Each line from the one containing "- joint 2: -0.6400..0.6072" through the end of the data must be retyped exactly, and no other line.
-*-*-
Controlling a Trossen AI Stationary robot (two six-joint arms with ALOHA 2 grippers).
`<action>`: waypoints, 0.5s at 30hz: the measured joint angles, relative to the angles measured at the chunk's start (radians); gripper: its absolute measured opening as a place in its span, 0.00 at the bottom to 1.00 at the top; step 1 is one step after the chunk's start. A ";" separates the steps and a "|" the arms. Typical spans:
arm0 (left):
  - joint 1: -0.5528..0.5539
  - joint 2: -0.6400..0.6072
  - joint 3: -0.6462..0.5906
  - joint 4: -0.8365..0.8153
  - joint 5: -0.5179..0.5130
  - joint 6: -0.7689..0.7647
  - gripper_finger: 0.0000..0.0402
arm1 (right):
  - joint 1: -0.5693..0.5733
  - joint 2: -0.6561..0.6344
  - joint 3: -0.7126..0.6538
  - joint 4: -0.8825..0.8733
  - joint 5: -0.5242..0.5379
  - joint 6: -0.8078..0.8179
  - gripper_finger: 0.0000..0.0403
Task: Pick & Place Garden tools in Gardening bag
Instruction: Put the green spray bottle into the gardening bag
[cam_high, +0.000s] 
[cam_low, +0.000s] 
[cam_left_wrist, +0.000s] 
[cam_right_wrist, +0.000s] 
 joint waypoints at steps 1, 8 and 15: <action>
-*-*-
## Response area
  - joint 2: -0.6400..0.6072
  - joint 3: -0.6462..0.5906
  - joint 4: -0.8365..0.8153
  - joint 5: -0.5179..0.5130
  - joint 6: -0.7689..0.7647
  - gripper_finger: 0.0000..0.0402
arm1 (right):
  - joint 1: -0.5693..0.5733
  - joint 2: -0.6561..0.6344
  - joint 3: -0.7126..0.6538
  - joint 4: -0.8825..0.8733
  - joint 5: -0.5242..0.5379
  - joint 6: -0.8078..0.8179
  - gripper_finger: 0.0000..0.0403
Task: Pick & Place Garden tools in Gardening bag
Instruction: Put the green spray bottle into the gardening bag
[cam_high, +0.000s] 
[cam_low, +0.000s] 
[cam_left_wrist, +0.000s] 
[cam_right_wrist, +0.000s] 
 joint waypoints at steps 1, 8 and 15: <action>

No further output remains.